Photo: Female mental patients in the Istanbul Toptasi Asylum. Date of the photograph unknown, possibly 1910s.
Source: Mazhar Osman, Sıhhat Almanakı, Istanbul: Kader Matbaasi, 1933.
Burcak Ozludil Altin: Madness and Empire: The Ottoman Asylum, 1830-1930
“The institutionalization of medical practice marks a noteworthy chapter in the modernization of the Ottoman Empire, as “madmen” started to be perceived as treatable “patients.” This dissertation is mainly concerned with an overarching question: what happened once the “old” ways of dealing with the insane started to dissolve in the Ottoman Empire? It analyzes major shifts in social, cultural, political, economic realms, and within medicine andpsychiatry that were shaped and affected by this change in the hundred years between 1830 and 1930. Nevertheless, if Ottoman modernization sheds light on the modernization/medicalization of mental institutions, modernization of Ottoman mental institutions provides us with a novel angle to understand Ottoman modernization.
The topic brings together architecture, urbanscape, and mental health care in an interdisciplinary approach that analyzes the building type, which was considered instrumental in treatment. Reformers transformed the imperial hospitals located in royal complexes into asylums increasingly formed around “medical” expertise through the reorganization of space and time. The modernization of mental institutions became closely linked to new perceptions of mental illness and its “scientific” treatment, the latter interlocked with the design of asylums.

Source: Osman Nuri Ergin, Müessesat-ı Hayriye-yi Sıhhiye Müdiriyeti (Direction Generale de l’Assistance Publique de Costantinople), Istanbul: Matbaa-yı Arşak Garoyan, 1911.

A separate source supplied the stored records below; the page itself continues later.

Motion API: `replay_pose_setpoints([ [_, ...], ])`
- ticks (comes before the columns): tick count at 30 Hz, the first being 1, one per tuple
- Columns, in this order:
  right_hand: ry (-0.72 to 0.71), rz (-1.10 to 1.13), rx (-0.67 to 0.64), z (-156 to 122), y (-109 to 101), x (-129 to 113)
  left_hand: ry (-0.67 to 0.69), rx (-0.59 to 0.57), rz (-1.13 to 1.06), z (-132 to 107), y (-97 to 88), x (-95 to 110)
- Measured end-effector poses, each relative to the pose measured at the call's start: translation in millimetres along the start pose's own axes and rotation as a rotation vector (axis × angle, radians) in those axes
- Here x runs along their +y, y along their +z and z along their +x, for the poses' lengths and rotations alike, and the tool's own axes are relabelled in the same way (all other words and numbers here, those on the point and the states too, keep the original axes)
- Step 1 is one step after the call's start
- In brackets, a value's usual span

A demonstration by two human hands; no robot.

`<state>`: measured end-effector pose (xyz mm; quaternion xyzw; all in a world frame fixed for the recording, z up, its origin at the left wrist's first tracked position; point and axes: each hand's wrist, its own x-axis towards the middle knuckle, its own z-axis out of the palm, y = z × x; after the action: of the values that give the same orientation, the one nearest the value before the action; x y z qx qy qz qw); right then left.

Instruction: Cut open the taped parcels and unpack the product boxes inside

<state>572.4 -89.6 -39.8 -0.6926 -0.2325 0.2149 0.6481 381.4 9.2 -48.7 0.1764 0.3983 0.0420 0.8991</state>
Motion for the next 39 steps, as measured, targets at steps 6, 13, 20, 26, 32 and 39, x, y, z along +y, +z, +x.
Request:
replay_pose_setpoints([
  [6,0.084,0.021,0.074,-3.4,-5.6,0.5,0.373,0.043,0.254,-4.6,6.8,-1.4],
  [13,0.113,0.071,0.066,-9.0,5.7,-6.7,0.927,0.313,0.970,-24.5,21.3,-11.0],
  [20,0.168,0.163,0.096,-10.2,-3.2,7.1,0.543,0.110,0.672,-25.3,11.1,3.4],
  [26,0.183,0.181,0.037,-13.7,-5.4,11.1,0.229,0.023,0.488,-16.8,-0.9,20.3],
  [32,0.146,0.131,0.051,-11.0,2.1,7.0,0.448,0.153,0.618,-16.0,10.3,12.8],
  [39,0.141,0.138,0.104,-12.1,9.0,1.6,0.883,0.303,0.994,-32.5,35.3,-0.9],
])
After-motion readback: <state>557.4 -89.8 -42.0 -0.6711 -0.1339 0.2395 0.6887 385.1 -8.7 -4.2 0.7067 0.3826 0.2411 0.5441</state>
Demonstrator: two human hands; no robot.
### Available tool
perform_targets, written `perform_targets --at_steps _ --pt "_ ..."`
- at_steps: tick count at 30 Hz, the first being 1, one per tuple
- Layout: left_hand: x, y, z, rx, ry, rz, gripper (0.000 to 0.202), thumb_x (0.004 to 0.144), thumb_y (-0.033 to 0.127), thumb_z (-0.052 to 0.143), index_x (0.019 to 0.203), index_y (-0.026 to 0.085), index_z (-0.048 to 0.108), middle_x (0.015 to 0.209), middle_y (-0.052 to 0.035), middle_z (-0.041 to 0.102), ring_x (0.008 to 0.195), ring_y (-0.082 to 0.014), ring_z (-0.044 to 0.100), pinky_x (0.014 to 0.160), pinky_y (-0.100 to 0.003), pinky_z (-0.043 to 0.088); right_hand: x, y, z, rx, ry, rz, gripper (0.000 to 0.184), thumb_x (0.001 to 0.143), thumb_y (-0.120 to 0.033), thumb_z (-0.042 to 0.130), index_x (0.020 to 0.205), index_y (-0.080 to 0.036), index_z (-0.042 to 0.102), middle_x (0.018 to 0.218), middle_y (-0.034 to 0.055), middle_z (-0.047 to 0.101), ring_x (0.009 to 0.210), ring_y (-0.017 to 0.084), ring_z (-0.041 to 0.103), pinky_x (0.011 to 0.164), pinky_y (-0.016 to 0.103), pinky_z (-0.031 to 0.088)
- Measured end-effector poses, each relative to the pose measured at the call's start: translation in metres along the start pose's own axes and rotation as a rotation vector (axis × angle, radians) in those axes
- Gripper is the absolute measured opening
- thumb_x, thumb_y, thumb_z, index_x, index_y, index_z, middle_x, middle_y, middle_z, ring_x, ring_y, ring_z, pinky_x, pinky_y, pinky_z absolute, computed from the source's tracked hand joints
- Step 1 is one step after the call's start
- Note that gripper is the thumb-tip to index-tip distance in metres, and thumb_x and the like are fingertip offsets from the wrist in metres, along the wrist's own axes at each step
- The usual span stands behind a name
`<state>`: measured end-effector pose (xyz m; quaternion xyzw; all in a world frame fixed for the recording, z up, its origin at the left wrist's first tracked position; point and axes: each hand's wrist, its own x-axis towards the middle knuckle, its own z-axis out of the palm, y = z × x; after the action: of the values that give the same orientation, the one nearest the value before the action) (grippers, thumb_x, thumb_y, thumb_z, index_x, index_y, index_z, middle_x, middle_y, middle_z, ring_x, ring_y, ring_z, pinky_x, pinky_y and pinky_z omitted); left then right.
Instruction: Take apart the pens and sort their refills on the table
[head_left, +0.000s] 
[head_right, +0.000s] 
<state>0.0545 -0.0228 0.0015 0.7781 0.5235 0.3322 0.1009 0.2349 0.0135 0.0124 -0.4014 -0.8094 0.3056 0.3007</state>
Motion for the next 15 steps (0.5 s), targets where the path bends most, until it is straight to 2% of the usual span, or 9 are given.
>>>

Spatial analysis occupies a central role in this study in an attempt to discuss how change happened on the building scale and the urban scale. By tracing the movement of patients within the city, the dissertation explores the organization and reorganization of the mental health care system. By tracing the movement of patients within the building, the dissertation analyzes the theory and practice of psychiatry in addition providing a window into the daily life of mental patients.”
Burcak Ozludil Altin did her PhD at the joint Urban Systems Program at Rutgers University and New Jersey Institute of Technology and defended her dissertation on November 14, 2016. She currently works and teaches at the College of Architecture and Design at NJIT.